- Work order -
In the listing below, the lines starting with the line with "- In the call" and going on through the line with "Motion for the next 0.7" are to be reproduced exactly, and only those.

.....

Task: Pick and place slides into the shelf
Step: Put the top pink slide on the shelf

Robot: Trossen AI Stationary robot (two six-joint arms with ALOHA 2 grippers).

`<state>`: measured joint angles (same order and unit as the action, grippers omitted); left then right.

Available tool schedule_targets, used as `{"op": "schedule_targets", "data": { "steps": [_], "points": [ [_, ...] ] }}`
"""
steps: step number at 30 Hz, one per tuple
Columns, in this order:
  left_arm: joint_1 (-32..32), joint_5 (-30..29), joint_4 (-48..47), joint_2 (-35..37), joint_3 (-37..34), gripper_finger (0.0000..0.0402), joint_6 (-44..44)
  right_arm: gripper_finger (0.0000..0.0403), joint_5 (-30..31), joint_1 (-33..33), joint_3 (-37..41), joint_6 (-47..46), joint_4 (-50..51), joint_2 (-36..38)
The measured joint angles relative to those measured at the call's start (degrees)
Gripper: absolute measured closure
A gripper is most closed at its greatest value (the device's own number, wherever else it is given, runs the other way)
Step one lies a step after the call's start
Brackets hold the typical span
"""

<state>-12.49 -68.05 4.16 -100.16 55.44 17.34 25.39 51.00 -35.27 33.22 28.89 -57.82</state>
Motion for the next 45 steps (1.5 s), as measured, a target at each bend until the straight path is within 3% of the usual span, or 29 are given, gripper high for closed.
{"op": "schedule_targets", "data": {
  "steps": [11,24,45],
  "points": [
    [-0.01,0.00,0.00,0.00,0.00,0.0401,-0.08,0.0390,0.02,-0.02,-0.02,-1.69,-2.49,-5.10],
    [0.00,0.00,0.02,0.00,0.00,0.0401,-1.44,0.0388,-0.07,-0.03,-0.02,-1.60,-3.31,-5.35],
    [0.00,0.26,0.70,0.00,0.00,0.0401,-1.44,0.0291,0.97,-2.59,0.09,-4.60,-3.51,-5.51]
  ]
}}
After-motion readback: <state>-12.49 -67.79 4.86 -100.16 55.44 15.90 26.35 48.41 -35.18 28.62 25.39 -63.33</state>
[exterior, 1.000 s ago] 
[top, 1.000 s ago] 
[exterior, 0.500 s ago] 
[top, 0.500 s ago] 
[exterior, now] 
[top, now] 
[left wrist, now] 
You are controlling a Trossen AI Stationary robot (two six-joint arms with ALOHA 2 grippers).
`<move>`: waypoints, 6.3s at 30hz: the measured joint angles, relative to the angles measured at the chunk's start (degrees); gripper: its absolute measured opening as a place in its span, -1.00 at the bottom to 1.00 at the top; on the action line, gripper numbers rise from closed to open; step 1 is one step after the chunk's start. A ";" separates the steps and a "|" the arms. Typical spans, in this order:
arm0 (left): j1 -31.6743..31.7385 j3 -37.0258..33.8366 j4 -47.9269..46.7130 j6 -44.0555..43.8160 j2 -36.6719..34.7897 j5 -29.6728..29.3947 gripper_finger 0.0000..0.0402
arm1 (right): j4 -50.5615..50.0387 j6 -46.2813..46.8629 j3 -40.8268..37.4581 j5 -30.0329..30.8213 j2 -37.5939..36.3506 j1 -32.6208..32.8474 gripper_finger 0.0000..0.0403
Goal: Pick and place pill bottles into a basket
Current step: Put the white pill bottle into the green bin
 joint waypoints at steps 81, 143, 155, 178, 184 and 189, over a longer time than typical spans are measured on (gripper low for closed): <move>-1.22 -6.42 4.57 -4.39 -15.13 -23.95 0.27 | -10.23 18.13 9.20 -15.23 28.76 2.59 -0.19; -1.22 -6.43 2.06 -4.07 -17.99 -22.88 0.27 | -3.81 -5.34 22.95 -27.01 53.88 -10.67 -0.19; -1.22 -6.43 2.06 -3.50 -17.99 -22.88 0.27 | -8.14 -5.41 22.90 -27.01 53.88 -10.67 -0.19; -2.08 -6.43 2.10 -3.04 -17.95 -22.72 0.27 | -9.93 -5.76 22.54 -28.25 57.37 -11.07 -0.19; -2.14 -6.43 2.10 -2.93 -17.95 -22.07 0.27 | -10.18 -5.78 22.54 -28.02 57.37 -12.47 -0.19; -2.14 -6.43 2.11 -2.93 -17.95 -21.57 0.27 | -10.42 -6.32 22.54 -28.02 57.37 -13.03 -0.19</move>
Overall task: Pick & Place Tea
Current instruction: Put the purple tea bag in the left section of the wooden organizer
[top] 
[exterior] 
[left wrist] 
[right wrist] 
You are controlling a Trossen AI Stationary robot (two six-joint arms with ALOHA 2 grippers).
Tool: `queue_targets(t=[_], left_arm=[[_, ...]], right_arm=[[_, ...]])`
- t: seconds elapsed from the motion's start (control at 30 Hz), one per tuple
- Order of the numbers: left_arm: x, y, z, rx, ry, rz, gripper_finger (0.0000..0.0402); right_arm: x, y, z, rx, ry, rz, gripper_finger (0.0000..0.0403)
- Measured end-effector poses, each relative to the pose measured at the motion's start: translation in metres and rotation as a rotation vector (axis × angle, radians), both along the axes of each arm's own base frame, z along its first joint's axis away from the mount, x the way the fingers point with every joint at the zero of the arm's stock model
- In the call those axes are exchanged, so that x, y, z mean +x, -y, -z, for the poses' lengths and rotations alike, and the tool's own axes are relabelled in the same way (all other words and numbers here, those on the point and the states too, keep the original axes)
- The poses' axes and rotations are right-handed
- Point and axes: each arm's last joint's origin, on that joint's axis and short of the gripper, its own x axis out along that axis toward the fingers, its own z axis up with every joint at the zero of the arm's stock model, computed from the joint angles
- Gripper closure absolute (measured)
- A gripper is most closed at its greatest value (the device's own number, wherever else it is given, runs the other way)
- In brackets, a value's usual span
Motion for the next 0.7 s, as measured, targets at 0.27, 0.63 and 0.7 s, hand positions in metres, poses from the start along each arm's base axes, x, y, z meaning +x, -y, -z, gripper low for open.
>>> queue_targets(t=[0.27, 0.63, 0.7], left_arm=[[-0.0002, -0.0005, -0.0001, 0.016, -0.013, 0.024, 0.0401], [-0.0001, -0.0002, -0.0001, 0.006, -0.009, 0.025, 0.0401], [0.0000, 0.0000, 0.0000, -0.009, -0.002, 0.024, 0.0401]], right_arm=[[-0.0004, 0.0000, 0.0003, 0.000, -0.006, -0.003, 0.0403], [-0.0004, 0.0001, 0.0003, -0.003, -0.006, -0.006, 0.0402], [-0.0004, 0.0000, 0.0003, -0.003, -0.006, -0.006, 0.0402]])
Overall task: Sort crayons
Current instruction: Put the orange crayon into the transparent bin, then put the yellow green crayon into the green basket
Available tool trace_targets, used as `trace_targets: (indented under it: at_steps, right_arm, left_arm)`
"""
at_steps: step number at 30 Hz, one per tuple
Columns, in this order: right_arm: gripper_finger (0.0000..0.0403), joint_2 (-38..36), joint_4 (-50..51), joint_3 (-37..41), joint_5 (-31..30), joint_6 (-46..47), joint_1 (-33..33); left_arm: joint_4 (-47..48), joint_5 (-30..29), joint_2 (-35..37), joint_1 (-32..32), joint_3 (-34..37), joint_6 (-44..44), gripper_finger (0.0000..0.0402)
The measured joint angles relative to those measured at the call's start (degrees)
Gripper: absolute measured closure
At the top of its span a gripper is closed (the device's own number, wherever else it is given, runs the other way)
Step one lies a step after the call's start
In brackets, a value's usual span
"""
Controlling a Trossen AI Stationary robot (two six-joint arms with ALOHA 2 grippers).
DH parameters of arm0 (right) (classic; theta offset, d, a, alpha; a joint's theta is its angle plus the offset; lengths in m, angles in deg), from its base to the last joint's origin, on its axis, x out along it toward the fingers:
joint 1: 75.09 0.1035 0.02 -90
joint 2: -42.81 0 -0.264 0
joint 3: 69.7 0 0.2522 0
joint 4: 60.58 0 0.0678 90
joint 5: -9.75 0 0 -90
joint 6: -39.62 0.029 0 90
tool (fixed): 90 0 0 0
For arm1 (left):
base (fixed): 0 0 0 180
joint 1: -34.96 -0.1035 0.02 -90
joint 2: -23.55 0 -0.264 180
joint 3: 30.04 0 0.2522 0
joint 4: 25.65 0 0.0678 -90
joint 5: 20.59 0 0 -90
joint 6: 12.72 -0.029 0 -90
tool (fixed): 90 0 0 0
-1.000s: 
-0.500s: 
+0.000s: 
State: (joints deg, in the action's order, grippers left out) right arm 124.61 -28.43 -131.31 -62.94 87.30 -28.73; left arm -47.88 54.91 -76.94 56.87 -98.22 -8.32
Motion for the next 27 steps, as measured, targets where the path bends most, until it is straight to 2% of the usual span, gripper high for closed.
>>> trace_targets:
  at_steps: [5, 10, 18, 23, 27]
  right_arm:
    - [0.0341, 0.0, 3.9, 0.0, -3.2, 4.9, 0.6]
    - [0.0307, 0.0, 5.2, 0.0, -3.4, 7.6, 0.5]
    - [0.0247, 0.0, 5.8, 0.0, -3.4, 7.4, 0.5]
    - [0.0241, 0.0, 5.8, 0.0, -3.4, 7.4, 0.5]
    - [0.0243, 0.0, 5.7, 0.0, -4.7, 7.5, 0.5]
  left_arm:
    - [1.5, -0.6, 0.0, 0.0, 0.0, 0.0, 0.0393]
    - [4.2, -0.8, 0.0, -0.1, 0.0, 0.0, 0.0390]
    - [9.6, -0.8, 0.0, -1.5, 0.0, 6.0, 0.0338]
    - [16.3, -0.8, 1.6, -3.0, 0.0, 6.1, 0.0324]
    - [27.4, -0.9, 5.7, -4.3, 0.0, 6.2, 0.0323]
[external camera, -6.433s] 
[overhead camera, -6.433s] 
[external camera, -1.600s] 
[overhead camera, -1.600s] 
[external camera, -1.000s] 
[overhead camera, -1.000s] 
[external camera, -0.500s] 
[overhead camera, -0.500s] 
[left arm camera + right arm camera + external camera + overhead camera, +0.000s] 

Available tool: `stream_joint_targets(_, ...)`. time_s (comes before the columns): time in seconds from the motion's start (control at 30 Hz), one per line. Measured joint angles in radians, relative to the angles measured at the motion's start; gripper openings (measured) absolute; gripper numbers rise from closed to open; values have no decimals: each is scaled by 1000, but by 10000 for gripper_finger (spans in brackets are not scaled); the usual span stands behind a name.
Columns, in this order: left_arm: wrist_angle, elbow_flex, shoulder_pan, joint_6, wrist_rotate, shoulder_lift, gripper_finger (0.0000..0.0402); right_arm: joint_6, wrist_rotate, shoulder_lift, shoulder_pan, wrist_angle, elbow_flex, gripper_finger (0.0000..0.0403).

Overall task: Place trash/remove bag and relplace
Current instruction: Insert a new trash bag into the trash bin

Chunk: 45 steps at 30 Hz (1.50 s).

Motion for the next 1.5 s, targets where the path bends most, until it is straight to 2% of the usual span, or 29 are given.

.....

- Answer -
- In the call those axes are exchanged, so that x, y, z mean +x, -y, -z, for the poses' lengths and rotations alike, and the tool's own axes are relabelled in the same way (all other words and numbers here, those on the point and the states too, keep the original axes)
- The poses' axes and rotations are right-handed
- Point and axes: each arm's last joint's origin, on that joint's axis and short of the gripper, its own x axis out along that axis toward the fingers, its own z axis up with every joint at the zero of the arm's stock model, computed from the joint angles
- Gripper closure absolute (measured)
- A gripper is most closed at its greatest value (the device's own number, wherever else it is given, runs the other way)
- In brackets, a value's usual span
Motion for the next 0.7 s, as measured, targets at 0.27, 0.63 and 0.7 s, hand positions in metres, poses from the start along each arm's base axes, x, y, z meaning +x, -y, -z, gripper low for open.

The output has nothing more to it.